A pioneering drug developed to combat a disfiguring hand disorder has moved a critical step forward in the federal regulatory process to treat a painful condition known as frozen shoulder.
The condition affects up to 5 percent of the adult population, and some people afflicted in early stages may not know they have it, said one of the drug's key developers at Stony Brook University Hospital.
The enzyme-based treatment, developed by Drs. Marie Badalamente and Edward Wang, could end the need for steroid injections, extensive physical therapy, surgery and its painful aftermath, now the standard of care for frozen shoulder.
"These are injection treatments," Badalamente said Thursday of a drug known commercially as Xiaflex, but whose scientific name is collagenase clostridium histolyticum, or CCH.
Patients in clinical trials generally receive three injections.

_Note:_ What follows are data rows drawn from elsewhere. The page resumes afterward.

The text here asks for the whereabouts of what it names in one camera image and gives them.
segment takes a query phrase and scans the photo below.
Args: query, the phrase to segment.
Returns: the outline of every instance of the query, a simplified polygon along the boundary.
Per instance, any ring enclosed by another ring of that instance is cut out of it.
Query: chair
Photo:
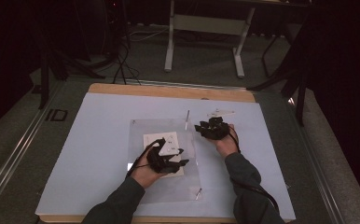
[[[298,24],[298,23],[288,23],[284,26],[284,37],[287,40],[287,42],[292,45],[294,40],[296,39],[299,30],[301,29],[302,24]],[[274,73],[272,73],[270,75],[270,73],[268,72],[267,69],[267,65],[265,63],[265,55],[267,54],[268,50],[270,49],[270,47],[272,47],[273,43],[276,41],[277,38],[279,38],[279,35],[276,35],[270,42],[270,44],[267,46],[267,48],[264,50],[264,52],[262,53],[262,57],[261,57],[261,62],[262,65],[264,67],[264,71],[265,71],[265,75],[267,77],[272,77],[274,75]]]

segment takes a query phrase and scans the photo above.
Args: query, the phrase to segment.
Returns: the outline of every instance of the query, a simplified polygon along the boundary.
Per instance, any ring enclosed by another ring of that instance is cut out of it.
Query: gray sleeve
[[[131,223],[145,189],[128,177],[105,202],[95,205],[85,216],[83,224]]]
[[[229,176],[239,184],[262,189],[261,175],[257,168],[242,154],[232,153],[225,159]],[[237,195],[233,213],[238,223],[244,224],[283,224],[284,221],[276,212],[270,200],[250,189],[234,185]]]

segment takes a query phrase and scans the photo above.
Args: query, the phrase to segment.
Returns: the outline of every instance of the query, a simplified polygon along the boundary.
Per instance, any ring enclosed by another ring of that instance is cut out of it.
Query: transparent plastic folder
[[[200,200],[201,182],[194,148],[194,126],[184,119],[133,119],[130,122],[128,169],[144,148],[144,135],[176,133],[178,145],[184,150],[182,160],[189,160],[183,175],[163,177],[145,191],[141,203],[171,203]]]

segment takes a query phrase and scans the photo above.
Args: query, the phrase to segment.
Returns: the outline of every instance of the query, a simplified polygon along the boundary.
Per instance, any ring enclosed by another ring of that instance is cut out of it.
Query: forearm
[[[238,184],[262,189],[258,170],[242,154],[230,154],[225,162],[231,180]],[[234,184],[234,190],[237,198],[233,212],[238,223],[284,223],[266,196],[241,188],[237,184]]]
[[[104,203],[95,205],[82,223],[131,223],[133,213],[144,194],[145,189],[129,177]]]

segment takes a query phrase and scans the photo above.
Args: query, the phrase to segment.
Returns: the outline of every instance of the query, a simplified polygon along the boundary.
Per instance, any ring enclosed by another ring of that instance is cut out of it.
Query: hand
[[[147,160],[148,151],[139,160],[139,163],[136,164],[136,167],[137,166],[139,167],[135,168],[131,173],[131,177],[134,180],[136,180],[137,183],[139,183],[144,189],[150,187],[156,180],[167,175],[167,174],[158,174],[150,168]]]
[[[215,144],[215,148],[217,149],[218,153],[220,153],[221,157],[224,158],[224,159],[229,154],[232,154],[234,152],[238,152],[237,143],[239,142],[239,140],[238,140],[238,135],[235,132],[235,128],[234,128],[233,124],[229,125],[229,132],[236,139],[236,143],[229,136],[229,134],[227,136],[225,136],[223,139],[220,139],[220,140],[212,140],[212,139],[206,138],[209,142]]]

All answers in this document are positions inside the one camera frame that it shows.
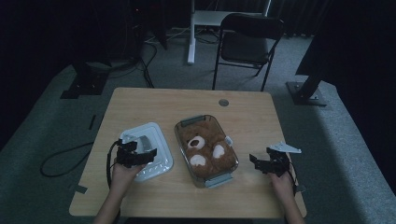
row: black office chair
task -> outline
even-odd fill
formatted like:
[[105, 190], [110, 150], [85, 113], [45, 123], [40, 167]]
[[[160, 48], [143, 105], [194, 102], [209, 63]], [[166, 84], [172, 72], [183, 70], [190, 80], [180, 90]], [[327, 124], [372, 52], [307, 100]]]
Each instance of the black office chair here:
[[[218, 55], [212, 90], [216, 86], [219, 64], [258, 69], [255, 77], [268, 64], [262, 83], [263, 91], [276, 45], [282, 35], [283, 21], [279, 19], [251, 16], [243, 13], [231, 13], [226, 16], [222, 20], [219, 30]], [[274, 40], [269, 50], [267, 39]]]

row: stuffed animal
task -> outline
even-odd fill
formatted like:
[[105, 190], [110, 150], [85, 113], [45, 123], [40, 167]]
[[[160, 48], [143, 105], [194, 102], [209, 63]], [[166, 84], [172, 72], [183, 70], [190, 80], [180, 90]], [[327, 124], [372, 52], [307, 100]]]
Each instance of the stuffed animal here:
[[186, 158], [197, 177], [207, 178], [235, 166], [235, 154], [225, 137], [218, 126], [205, 120], [185, 127], [180, 133]]

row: white desk
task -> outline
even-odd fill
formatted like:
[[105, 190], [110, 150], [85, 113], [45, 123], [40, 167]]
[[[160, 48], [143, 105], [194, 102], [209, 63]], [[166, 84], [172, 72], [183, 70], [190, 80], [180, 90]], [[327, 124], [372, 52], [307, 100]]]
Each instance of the white desk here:
[[[266, 16], [271, 0], [267, 1], [263, 13], [246, 13], [249, 15], [263, 15]], [[191, 0], [191, 32], [190, 32], [190, 47], [189, 47], [189, 59], [188, 64], [194, 64], [195, 61], [195, 25], [210, 25], [210, 26], [220, 26], [221, 21], [228, 14], [233, 13], [229, 11], [202, 11], [195, 10], [195, 0]]]

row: chair backrest
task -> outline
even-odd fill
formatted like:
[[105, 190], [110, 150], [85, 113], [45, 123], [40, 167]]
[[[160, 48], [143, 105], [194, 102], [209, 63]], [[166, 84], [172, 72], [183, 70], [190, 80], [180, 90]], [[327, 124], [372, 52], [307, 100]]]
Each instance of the chair backrest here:
[[242, 35], [278, 40], [284, 34], [283, 21], [264, 16], [231, 13], [221, 22], [220, 29], [232, 30]]

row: white plastic lid
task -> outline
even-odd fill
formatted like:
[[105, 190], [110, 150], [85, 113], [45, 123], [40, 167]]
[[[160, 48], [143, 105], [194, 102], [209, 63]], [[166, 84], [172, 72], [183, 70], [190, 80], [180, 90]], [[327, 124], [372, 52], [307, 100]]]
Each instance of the white plastic lid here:
[[166, 144], [163, 132], [157, 123], [150, 122], [130, 130], [124, 131], [120, 135], [122, 142], [125, 141], [136, 141], [137, 142], [137, 153], [147, 152], [147, 145], [143, 146], [142, 140], [148, 139], [151, 145], [150, 149], [157, 148], [157, 156], [154, 157], [154, 161], [150, 162], [142, 171], [137, 174], [134, 181], [143, 182], [154, 176], [161, 175], [168, 172], [173, 166], [173, 158]]

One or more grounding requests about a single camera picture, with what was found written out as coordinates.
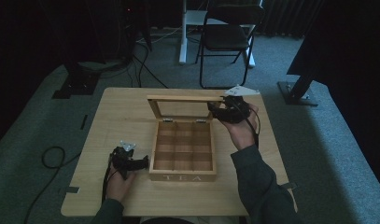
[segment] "wooden box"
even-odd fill
[[[153,181],[214,181],[216,154],[207,102],[220,97],[149,95],[157,119],[149,176]]]

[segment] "hand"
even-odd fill
[[[113,165],[111,165],[110,168],[111,169],[108,178],[106,197],[109,199],[115,199],[122,203],[123,199],[128,194],[128,191],[134,182],[136,174],[131,172],[129,173],[128,178],[124,180],[120,172],[116,172],[117,170]]]
[[[248,104],[251,108],[250,115],[248,116],[248,121],[257,130],[256,113],[259,112],[259,108],[255,105]],[[245,120],[239,123],[229,123],[225,121],[220,121],[230,133],[233,144],[238,150],[245,147],[249,147],[255,144],[255,139],[253,132]]]

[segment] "chair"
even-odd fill
[[[203,83],[204,76],[204,57],[205,56],[236,56],[232,63],[236,63],[242,52],[248,51],[246,58],[246,68],[243,86],[246,82],[247,68],[250,61],[251,50],[253,48],[254,35],[260,26],[264,15],[264,9],[258,5],[232,5],[224,4],[210,7],[204,17],[204,26],[201,33],[201,40],[198,48],[195,63],[201,57],[201,71],[199,83],[204,89],[226,90],[230,87],[210,87]],[[204,54],[204,48],[210,51],[238,51],[237,54]]]

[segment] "box lid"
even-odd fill
[[[211,120],[213,115],[207,103],[218,107],[222,103],[217,96],[148,95],[147,98],[156,119]]]

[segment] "gray carpet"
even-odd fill
[[[380,186],[361,154],[352,133],[331,99],[327,88],[312,83],[318,107],[286,105],[278,81],[296,81],[286,76],[301,40],[290,37],[258,36],[253,49],[256,67],[249,70],[246,87],[260,90],[294,192],[298,213],[305,223],[380,223]],[[146,59],[149,70],[169,88],[200,89],[199,64],[194,64],[197,44],[189,42],[187,64],[178,64],[179,37],[153,43]],[[135,55],[144,60],[146,51],[137,46]],[[243,63],[226,63],[208,58],[205,73],[216,73],[210,84],[240,81]],[[92,69],[108,65],[84,63]],[[0,142],[0,223],[22,223],[37,194],[55,170],[43,166],[41,156],[48,147],[65,149],[65,161],[77,155],[85,142],[103,90],[107,87],[137,87],[135,74],[140,63],[104,72],[93,95],[51,99],[60,89],[66,71],[61,66],[45,78],[20,117]],[[141,84],[163,88],[145,68]],[[84,116],[88,119],[82,125]],[[49,165],[61,159],[57,150],[46,158]],[[91,217],[63,217],[60,208],[77,160],[64,166],[35,203],[28,223],[88,223]]]

The drug was approved in 2010 to treat a hand condition called Dupuytren's contracture or Dupuytren's disease, which contorts the affected hand making even simple tasks impossible. In some instances, the hand takes on a claw-like appearance.
Though it's approved for use in Dupuytren's, the U.S. Food and Drug Administration requires a new round of clinical trials to prove the drug works effectively against frozen shoulder.
Badalamente said Thursday that she and her colleagues at 25 centers across the country have advanced to the regulatory phase known as 2b, which means doctors know the drug effectively treats frozen shoulder and are fine-tuning the dosage. Ten centers in Australia are also conducting clinical trials, she said.
Frozen shoulder diminishes patients' range of motion, Badalamente said, and some patients are unable to dress themselves or brush their teeth.
Technically known as adhesive capsulitis, frozen shoulder is marked by inflammation and adhesions in the shoulder's capsule. The adhesions are composed of tough collagen proteins, the same fibrous substance that marks Dupuytren's.
The catalytic action of the enzyme collagenase -- the backbone substance in Xiaflex -- breaks down the offending adhesions.
Frozen shoulder generally strikes between the ages of 40 and 60, affecting women more frequently than men.
No one knows the precise cause, although it can occur after accidents or surgery. Often, the cause remains unknown.
Wang said if the drug is approved -- and he's certain it will be -- patients will have a form of treatment allowing them to quickly resume normal shoulder function.
"Obviously, I am very excited because we are seeing very promising results," Wang said Thursday.
"We started this almost 10 years ago," he said, referring to the drug's development, "and I am very optimistic that this will become the treatment for frozen shoulder."
He said a large percentage of patients don't bother to seek medical care until they have lost much of their shoulder motion when they could be helped by being treated sooner.
The clinical trial, the doctors said, is still enrolling patients.
Kim Russo, 52, of Holbrook experienced frozen shoulder twice. First in her left shoulder in 2011 when she underwent surgery to regain motion, and again, a year ago when frozen shoulder struck her right side.
"I only needed two injections," Russo said, noting that the Stony Brook team found she had improved so well, she could forgo the third shot.